Bone meal: this source of phosphorus breaks down easier than rock phosphate. However, use of bone meal results in the grow not being considered vegan, which could be an issue for some organic growers.
Fruit bat guano: this source of organic phosphorus is most easily broken down and should be used as a dressing on top of the media. Because it is a very limited resource, the price is quite high.
Fruit bat guano is a good source of phosphorus.
Sources of Potassium
Potassium sulfate: this is the most obvious choice as it is highly soluble, fairly inexpensive, and has no restrictions on its usage.
Kelp: kelp contains decent amounts of potassium but may need extra time for the potassium to become available
Sources of Calcium
When dealing with plant nutrition, organic or otherwise, calcium poses a problem as it reacts with other nutrients which results in them becoming locked. When searching for a source of calcium to use be aware of possible reactions.
Calcium Carbonate: this is the most common and cheapest form of calcium. It is the major ingredient in lime, egg shells, and oyster shells. Calcium carbonate can push up the pH, but the calcium can be freed up in an acidic environment.
Organical Magic: this organic nutrient by Future Harvest is OMRI Listed and is a soluble source of liquid calcium.

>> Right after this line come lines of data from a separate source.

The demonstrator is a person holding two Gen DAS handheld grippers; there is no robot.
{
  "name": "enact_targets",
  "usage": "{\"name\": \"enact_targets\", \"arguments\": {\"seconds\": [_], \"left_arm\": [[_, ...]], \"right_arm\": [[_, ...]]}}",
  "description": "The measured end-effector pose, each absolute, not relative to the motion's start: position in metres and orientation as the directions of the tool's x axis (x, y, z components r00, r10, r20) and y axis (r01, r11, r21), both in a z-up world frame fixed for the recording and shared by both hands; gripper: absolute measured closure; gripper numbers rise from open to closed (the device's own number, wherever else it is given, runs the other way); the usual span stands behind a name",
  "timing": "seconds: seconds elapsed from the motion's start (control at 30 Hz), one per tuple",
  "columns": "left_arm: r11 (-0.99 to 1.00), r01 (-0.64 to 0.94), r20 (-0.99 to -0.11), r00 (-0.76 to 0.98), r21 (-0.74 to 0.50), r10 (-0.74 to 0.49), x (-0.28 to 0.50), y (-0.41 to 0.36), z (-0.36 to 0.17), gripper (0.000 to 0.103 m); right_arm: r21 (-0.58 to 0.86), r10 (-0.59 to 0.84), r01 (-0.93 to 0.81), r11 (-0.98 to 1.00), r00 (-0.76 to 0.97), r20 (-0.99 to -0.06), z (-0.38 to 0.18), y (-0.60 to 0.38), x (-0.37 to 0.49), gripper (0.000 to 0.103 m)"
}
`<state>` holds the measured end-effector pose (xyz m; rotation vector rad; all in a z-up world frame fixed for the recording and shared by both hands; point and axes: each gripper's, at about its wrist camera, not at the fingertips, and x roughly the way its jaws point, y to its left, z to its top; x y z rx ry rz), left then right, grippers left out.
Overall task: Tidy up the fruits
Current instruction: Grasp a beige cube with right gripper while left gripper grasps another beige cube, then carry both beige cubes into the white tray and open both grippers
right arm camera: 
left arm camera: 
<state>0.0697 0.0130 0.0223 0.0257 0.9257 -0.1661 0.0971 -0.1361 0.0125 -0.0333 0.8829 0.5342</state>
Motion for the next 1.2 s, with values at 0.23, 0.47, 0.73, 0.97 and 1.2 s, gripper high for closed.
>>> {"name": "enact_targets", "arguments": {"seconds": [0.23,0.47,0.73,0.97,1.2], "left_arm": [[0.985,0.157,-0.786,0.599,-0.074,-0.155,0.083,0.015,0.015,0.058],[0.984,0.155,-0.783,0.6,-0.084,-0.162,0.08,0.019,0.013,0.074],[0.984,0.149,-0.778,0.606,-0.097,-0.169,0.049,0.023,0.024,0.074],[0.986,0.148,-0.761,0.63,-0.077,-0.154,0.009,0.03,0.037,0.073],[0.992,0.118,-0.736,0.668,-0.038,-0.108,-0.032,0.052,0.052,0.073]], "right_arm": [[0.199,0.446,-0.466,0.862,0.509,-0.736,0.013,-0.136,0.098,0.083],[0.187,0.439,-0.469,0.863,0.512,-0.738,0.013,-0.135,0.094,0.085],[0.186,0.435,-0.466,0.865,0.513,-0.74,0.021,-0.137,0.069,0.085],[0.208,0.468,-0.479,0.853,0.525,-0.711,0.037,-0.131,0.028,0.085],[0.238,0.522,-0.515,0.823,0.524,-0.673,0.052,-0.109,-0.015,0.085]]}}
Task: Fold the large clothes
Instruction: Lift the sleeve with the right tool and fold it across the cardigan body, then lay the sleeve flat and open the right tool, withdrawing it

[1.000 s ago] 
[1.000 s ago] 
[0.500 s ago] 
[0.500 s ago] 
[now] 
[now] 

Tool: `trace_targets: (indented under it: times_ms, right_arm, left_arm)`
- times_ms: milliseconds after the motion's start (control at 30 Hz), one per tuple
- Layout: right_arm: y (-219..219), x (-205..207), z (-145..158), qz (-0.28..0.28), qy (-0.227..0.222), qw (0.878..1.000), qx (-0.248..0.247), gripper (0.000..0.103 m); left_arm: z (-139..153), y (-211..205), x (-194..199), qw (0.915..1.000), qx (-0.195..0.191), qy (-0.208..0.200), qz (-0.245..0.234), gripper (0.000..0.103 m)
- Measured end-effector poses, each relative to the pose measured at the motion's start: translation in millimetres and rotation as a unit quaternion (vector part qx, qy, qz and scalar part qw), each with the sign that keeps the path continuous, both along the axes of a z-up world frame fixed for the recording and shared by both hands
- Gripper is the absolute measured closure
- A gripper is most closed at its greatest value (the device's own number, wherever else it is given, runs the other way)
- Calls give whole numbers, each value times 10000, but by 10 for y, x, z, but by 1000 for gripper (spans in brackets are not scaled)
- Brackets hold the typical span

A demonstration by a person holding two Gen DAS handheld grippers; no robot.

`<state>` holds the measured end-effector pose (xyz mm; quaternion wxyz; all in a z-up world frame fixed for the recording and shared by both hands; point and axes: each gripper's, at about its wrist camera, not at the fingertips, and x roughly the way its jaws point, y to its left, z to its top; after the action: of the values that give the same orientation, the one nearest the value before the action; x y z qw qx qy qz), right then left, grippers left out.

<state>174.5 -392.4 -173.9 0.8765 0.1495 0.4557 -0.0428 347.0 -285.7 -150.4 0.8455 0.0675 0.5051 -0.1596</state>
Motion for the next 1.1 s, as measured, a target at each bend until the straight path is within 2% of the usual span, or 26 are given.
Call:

It has been formulated based on the traditional cal-mag products used in the hydroponic industry.
Sources of Sulfur and Magnesium
These nutrients shouldn’t be a problem to obtain as both sulfur and magnesium are found in soluble minerals. Sulfur can be found together with several of the other nutrients and will be soluble - with the exception of calcium sulfate.
- Epsom salt: otherwise known as magnesium sulfate, is a great natural source of sulfur and magnesium.
Iron: pay the most attention to iron as it is needed in the highest amounts and can be very unstable. If brown particles are seen on the bottom of the nutrient mixing container, it is likely the iron has fallen out.
Boron: in the form of borax. It is a fairly easy option as it is cheap and readily available.
Molybdenum: this can most likely be left out, since the amount required is miniscule and it’s expensive and hard to source.
Growing hydroponically with standard hydroponic nutrients is very straightforward. Using organic nutrients can be a bit more challenging but with a bit of patience and an understanding of where the nutrients are coming from it should be fairly easy to grow a crop using this method.